● **TASK DETAILS**
What is needed is an exact copy of the records, with the images left out.

(Entries taken from a collection)
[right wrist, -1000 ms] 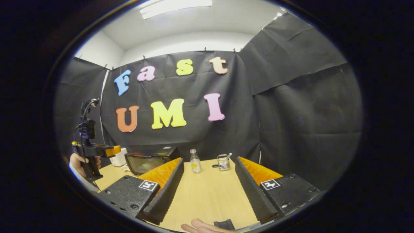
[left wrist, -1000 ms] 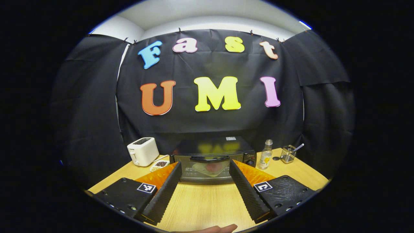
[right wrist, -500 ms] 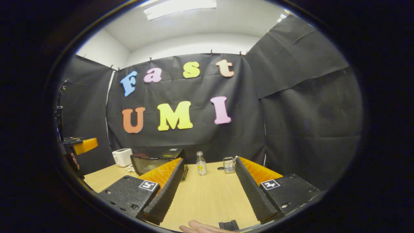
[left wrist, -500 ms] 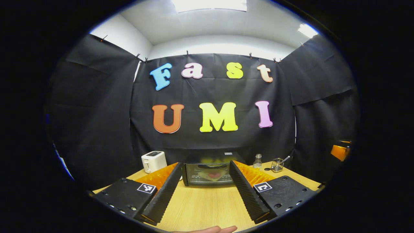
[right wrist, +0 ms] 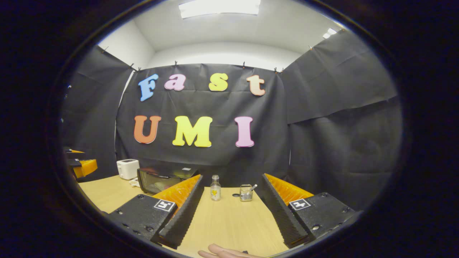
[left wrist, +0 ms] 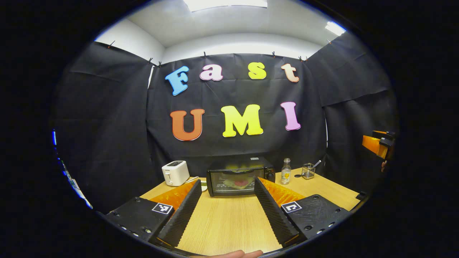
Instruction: Open the electric oven with the left hand, put the food in, and close the electric oven.
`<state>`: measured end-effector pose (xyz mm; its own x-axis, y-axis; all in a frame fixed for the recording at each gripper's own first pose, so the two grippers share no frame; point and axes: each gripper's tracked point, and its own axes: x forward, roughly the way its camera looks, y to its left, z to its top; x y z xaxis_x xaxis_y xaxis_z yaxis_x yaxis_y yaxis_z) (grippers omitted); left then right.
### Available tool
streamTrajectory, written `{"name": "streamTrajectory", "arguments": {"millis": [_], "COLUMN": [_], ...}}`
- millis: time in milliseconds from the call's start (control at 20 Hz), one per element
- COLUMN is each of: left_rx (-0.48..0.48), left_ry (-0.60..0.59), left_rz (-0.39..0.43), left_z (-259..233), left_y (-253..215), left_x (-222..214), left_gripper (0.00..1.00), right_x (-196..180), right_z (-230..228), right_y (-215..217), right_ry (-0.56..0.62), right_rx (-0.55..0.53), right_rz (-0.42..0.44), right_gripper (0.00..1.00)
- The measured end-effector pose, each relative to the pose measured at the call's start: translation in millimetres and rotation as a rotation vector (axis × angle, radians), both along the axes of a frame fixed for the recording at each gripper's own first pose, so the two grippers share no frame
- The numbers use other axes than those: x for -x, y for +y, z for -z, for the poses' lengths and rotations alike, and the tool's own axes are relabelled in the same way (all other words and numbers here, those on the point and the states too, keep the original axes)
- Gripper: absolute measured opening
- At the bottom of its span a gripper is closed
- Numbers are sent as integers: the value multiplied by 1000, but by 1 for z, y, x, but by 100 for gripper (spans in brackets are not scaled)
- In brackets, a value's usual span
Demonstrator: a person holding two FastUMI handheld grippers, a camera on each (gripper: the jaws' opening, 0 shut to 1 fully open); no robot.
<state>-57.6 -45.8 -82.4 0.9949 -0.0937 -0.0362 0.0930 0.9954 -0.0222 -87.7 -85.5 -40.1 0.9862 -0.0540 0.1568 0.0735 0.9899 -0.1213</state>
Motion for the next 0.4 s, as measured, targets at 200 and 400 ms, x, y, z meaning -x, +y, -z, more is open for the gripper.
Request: {"name": "streamTrajectory", "arguments": {"millis": [200, 400], "left_rx": [23, 26], "left_ry": [-7, -4], "left_rz": [-58, -34], "left_z": [-4, -3], "left_y": [16, 10], "left_x": [1, 3], "left_gripper": [94, 94], "right_x": [3, 5], "right_z": [0, 6], "right_y": [9, 5], "right_ry": [9, 12], "right_rx": [0, -7], "right_rz": [-14, -3], "right_gripper": [97, 96]}}
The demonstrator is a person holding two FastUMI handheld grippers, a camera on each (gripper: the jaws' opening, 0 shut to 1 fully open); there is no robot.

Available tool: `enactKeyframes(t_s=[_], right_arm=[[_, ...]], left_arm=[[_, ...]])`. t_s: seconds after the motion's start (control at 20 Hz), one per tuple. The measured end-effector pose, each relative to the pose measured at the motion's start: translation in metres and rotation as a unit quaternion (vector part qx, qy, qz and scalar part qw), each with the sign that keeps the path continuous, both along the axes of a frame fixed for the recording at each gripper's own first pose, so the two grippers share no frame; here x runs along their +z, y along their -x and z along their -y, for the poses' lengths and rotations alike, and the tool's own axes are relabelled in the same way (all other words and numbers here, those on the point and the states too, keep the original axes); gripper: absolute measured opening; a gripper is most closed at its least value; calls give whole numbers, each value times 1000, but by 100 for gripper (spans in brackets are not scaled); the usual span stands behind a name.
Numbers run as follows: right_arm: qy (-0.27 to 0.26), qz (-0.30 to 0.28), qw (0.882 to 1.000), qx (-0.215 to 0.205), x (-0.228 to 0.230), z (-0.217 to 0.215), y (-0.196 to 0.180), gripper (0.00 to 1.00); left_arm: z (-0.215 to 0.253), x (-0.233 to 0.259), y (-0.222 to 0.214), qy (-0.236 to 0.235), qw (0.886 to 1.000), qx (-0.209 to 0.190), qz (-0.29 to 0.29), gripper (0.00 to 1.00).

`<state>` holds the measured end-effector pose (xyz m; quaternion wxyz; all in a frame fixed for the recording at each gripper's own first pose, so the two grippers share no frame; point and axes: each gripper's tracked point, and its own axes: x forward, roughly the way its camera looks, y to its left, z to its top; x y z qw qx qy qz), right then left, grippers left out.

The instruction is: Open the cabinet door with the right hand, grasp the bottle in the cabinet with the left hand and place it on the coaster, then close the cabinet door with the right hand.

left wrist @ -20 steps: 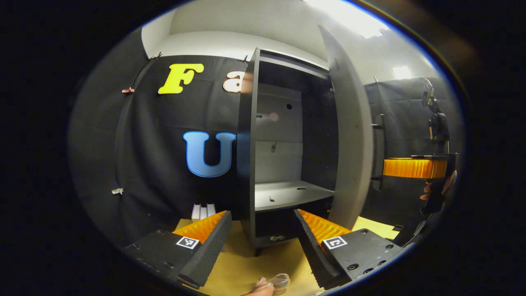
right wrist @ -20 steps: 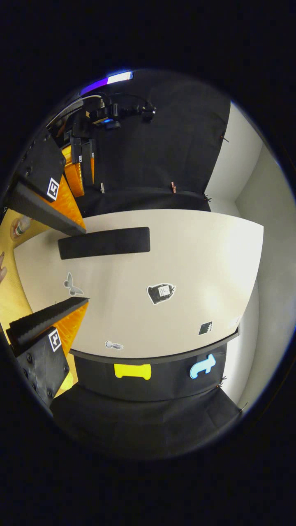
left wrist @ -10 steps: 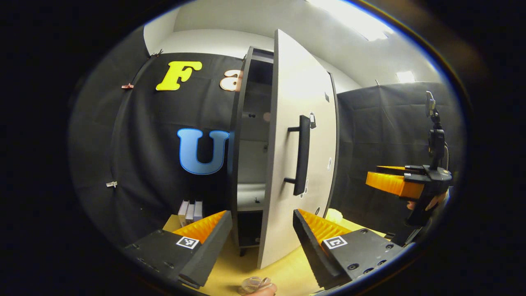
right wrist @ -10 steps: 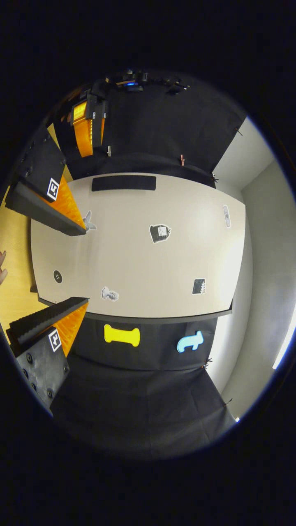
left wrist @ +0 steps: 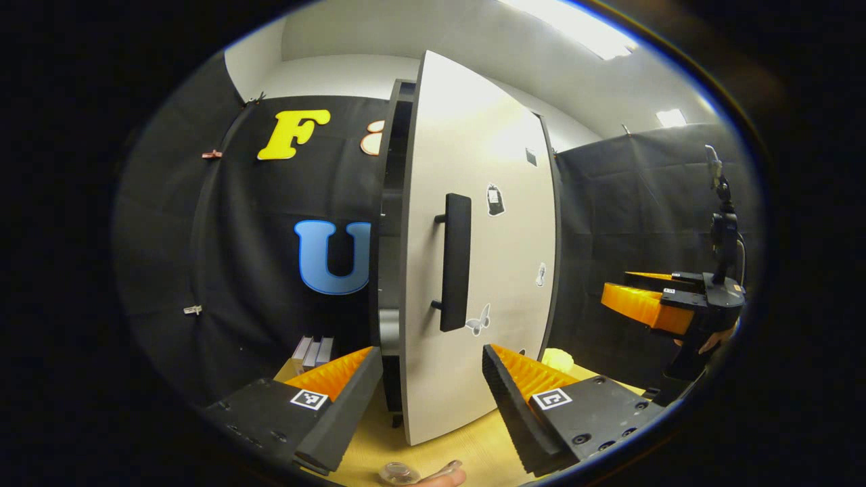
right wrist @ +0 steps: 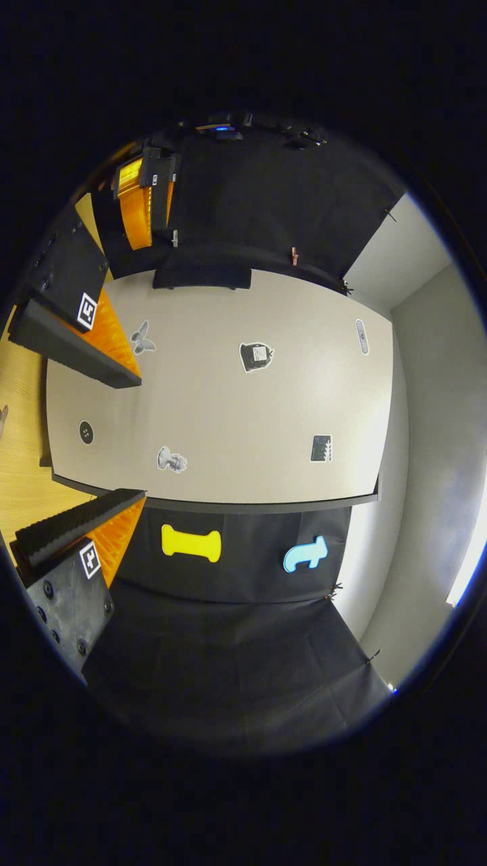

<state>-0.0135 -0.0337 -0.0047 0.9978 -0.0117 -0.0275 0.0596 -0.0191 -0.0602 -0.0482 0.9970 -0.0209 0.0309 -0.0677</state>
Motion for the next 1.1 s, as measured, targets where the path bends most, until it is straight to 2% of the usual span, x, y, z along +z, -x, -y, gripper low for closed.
enactKeyframes(t_s=[0.05,0.1,0.2,0.5,0.7,1.1], right_arm=[[0,-2,1000,-5,0,3,-2,96],[-1,-7,1000,-13,-1,5,-5,97],[-1,-4,1000,-17,4,5,-8,98],[0,-11,1000,-10,2,-5,-7,98],[14,-14,999,-31,-1,0,-6,98],[2,-11,999,-33,4,2,-5,98]], left_arm=[[-2,1,-2,4,1000,5,2,91],[-4,4,-3,6,1000,10,4,94],[-3,10,-7,6,1000,11,10,94],[5,19,-13,-9,1000,2,19,94],[6,19,-16,-6,1000,-5,18,94],[12,21,-22,-13,1000,-16,19,94]])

● **TASK ANSWER**
[right wrist, -1000 ms] 
[left wrist, -1000 ms] 
[right wrist, -500 ms] 
[left wrist, -500 ms] 
[right wrist, +0 ms] 
[left wrist, +0 ms] 
Instruction: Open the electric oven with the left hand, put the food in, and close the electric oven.
`<state>`: measured end-effector pose (xyz mm; its own x-axis, y-axis; all in a frame fixed for the recording at each gripper's own first pose, so the two grippers share no frame; point and axes: each gripper's tracked point, and its own axes: x forward, roughly the way its camera looks, y to its left, z to its top; x y z xaxis_x xaxis_y xaxis_z yaxis_x yaxis_y yaxis_z) (grippers omitted); left then right.
### Available tool
streamTrajectory, written `{"name": "streamTrajectory", "arguments": {"millis": [_], "COLUMN": [_], ...}}`
- millis: time in milliseconds from the call's start (control at 20 Hz), one per element
- COLUMN is each of: left_rx (-0.48..0.48), left_ry (-0.60..0.59), left_rz (-0.39..0.43), left_z (-259..233), left_y (-253..215), left_x (-222..214), left_gripper (0.00..1.00), right_x (-196..180), right_z (-230..228), right_y (-215..217), right_ry (-0.56..0.62), right_rx (-0.55..0.53), right_rz (-0.42..0.44), right_gripper (0.00..1.00)
- The measured end-effector pose, each relative to the pose measured at the call's start: translation in millimetres and rotation as a rotation vector (axis × angle, radians), both along the axes of a frame fixed for the recording at each gripper's own first pose, so the two grippers share no frame
- The numbers use other axes than those: x for -x, y for +y, z for -z, for the poses' lengths and rotations alike, and the tool's own axes are relabelled in the same way (all other words and numbers here, those on the point and the states too, keep the original axes)
- Gripper: absolute measured opening
- At the bottom of its span a gripper is closed
- Numbers are sent as integers: the value multiplied by 1000, but by 1 for z, y, x, but by 100 for gripper (spans in brackets are not scaled)
- In brackets, a value's usual span
Demonstrator: a person holding two FastUMI handheld grippers, a camera on each (gripper: the jaws' opening, 0 shut to 1 fully open); no robot.
<state>-57.6 -45.8 -82.4 0.9949 -0.0937 -0.0362 0.0930 0.9954 -0.0222 -87.7 -85.5 -40.1 0.9862 -0.0540 0.1568 0.0735 0.9899 -0.1213</state>
Motion for the next 0.4 s, as measured, targets at 200 and 400 ms, x, y, z meaning -x, +y, -z, more is open for the gripper.
Request: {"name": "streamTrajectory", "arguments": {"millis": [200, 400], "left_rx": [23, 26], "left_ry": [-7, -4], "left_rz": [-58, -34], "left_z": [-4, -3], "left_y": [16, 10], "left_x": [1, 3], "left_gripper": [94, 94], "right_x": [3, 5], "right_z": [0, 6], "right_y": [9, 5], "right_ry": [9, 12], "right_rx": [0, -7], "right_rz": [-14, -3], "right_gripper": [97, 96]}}
The demonstrator is a person holding two FastUMI handheld grippers, a camera on each (gripper: the jaws' opening, 0 shut to 1 fully open); there is no robot.

Available tool: `enactKeyframes(t_s=[_], right_arm=[[_, ...]], left_arm=[[_, ...]])`. t_s: seconds after the motion's start (control at 20 Hz), one per tuple. The measured end-effector pose, each relative to the pose measured at the motion's start: translation in metres and rotation as a unit quaternion (vector part qx, qy, qz and scalar part qw), each with the sign that keeps the path continuous, both along the axes of a frame fixed for the recording at each gripper's own first pose, so the two grippers share no frame; here x runs along their +z, y along their -x and z along their -y, for the poses' lengths and rotations alike, and the tool's own axes are relabelled in the same way (all other words and numbers here, those on the point and the states too, keep the original axes); gripper: absolute measured opening; a gripper is most closed at its least value; calls give whole numbers, each value times 1000, but by 100 for gripper (spans in brackets are not scaled); the usual span stands behind a name.
Numbers run as follows: right_arm: qy (-0.27 to 0.26), qz (-0.30 to 0.28), qw (0.882 to 1.000), qx (-0.215 to 0.205), x (-0.228 to 0.230), z (-0.217 to 0.215), y (-0.196 to 0.180), gripper (0.00 to 1.00); left_arm: z (-0.215 to 0.253), x (-0.233 to 0.259), y (-0.222 to 0.214), qy (-0.236 to 0.235), qw (0.886 to 1.000), qx (-0.209 to 0.190), qz (-0.29 to 0.29), gripper (0.00 to 1.00).

`<state>` holds the measured end-effector pose (xyz m; quaternion wxyz; all in a frame fixed for the recording at each gripper's own first pose, so the two grippers share no frame; point and axes: each gripper's tracked point, and its own axes: x forward, roughly the way its camera looks, y to its left, z to its top; x y z qw qx qy qz), right then left, grippers left out.

The instruction is: Open the cabinet door with the right hand, grasp the bottle in the cabinet with the left hand and place it on the coaster, then close the cabinet door with the right hand.

left wrist @ -20 steps: 
right wrist @ -20 steps: 
left wrist @ -10 steps: 
right wrist @ -10 steps: 
left wrist @ +0 steps: 
right wrist @ +0 steps: 

<state>-0.0135 -0.0337 -0.0047 0.9978 -0.0117 -0.0275 0.0596 -0.0191 -0.0602 -0.0482 0.9970 -0.0209 0.0309 -0.0677</state>
Motion for the next 1.1 s, as measured, targets where the path bends most, until it is straight to 2% of the usual span, x, y, z along +z, -x, -y, gripper low for closed.
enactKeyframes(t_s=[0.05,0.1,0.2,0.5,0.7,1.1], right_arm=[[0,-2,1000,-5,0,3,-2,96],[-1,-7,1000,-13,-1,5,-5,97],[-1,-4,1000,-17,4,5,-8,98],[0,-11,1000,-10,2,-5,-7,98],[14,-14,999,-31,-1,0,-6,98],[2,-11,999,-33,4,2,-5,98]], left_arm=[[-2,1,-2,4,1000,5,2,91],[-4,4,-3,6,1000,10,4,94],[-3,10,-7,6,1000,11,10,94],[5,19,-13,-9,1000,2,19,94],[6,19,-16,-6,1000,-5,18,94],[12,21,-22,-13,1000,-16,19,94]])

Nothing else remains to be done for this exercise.